The coefficient of friction b/n the tyre of the car rotating around horizontal circular road and the road way is 0.5; whate would the minimum radius at w/c acar turn a horizontal road when its speed is 15m/s?(g=10m/s square)
To find the minimum radius at which a car can turn a horizontal road, we need to consider the centripetal force that keeps the car moving in a circular path.
The centripetal force is given by the equation: Fc = m * (v^2 / r), where Fc is the centripetal force, m is the mass of the car, v is the speed of the car, and r is the radius of the circular path.
In this case, we want to find the minimum radius at which the car can turn, which means we need to consider the maximum possible centripetal force. This occurs when the frictional force between the car's tires and the road is at its maximum.
The maximum frictional force is given by the equation: Fmax = μ * N, where μ is the coefficient of friction and N is the normal force.
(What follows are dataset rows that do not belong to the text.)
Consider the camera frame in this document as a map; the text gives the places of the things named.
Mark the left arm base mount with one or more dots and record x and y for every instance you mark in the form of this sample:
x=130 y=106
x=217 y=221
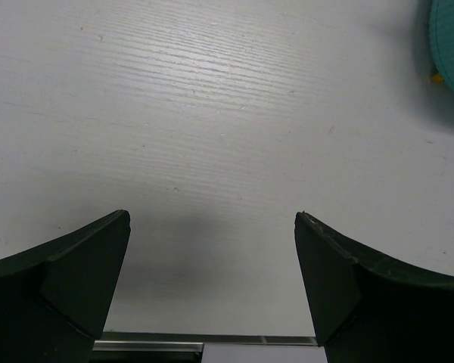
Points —
x=163 y=347

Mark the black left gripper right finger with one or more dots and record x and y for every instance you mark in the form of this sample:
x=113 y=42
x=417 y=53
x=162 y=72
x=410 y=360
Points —
x=367 y=306

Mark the teal round desk organizer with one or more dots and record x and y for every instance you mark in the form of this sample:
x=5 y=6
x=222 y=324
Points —
x=441 y=39

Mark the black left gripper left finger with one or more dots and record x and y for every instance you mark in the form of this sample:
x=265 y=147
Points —
x=55 y=297
In this case, the weight of the car provides the normal force. The weight is given by the equation: W = m * g, where W is the weight, m is the mass of the car, and g is the acceleration due to gravity.
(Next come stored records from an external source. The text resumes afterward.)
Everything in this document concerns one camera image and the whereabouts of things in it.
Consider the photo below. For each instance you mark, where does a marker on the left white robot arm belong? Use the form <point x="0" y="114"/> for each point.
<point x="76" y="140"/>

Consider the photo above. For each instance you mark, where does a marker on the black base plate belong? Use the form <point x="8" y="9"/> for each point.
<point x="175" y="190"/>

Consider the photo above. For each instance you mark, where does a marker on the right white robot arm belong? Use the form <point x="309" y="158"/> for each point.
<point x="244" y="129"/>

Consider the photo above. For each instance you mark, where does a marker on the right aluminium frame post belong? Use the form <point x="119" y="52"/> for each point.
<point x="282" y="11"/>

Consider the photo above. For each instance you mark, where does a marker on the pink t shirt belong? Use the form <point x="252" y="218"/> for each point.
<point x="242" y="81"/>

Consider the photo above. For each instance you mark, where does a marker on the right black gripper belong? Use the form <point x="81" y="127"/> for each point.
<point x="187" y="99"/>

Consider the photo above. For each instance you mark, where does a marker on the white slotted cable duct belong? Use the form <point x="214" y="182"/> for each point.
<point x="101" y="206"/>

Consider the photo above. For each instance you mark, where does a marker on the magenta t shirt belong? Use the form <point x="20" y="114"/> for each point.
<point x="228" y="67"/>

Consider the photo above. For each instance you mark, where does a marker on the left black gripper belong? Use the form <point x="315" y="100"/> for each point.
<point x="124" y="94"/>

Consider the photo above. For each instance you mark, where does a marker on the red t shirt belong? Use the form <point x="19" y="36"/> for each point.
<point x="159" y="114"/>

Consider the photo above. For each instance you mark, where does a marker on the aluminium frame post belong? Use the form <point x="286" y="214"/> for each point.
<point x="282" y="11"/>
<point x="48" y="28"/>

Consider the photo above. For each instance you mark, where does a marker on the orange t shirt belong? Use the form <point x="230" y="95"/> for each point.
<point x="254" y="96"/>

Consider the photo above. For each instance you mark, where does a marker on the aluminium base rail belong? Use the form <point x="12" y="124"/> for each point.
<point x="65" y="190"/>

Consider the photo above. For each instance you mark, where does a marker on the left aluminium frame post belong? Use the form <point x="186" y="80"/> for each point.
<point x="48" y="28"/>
Now, let's calculate the minimum radius:
1. Calculate the weight of the car:
W = m * g = m * 10 m/s^2
2. Calculate the maximum frictional force:
Fmax = μ * N = μ * W
3. Calculate the maximum centripetal force:
Fmax = m * (v^2 / r)
Since we want to find the minimum radius, we can equate these two equations:
μ * W = m * (v^2 / r)
4. Rearrange the equation to solve for r:
r = (μ * W * r) / m * v^2
Now, substitute the given values into the equation:
μ = 0.5 (given)
W = m * g = m * 10 m/s^2
v = 15 m/s (given)
r = (0.5 * m * 10 m/s^2 * r) / (m * (15 m/s)^2)
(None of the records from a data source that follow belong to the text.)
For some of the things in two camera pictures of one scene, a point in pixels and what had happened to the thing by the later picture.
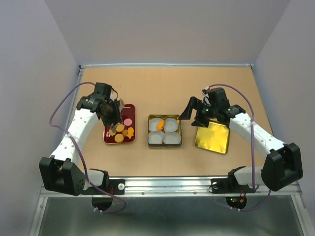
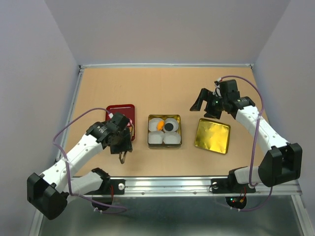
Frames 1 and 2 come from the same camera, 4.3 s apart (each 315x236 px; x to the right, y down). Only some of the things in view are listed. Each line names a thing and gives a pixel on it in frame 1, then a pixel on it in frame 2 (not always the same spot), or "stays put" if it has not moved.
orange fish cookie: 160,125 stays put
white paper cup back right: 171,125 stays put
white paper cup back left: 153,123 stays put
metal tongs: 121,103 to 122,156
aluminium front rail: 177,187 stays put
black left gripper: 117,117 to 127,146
Simplifying the equation further:
r = (5 * r) / (15^2)
r = 5r / 225
225r = 5r
225r - 5r = 0
220r = 0
r = 0
Therefore, the minimum radius is zero. This means that theoretically, the car could turn on a perfectly flat road with a radius of zero and at a speed of 15 m/s. However, in practical situations, there will always be a minimum radius of turn due to various factors such as car design, tire grip, and road conditions.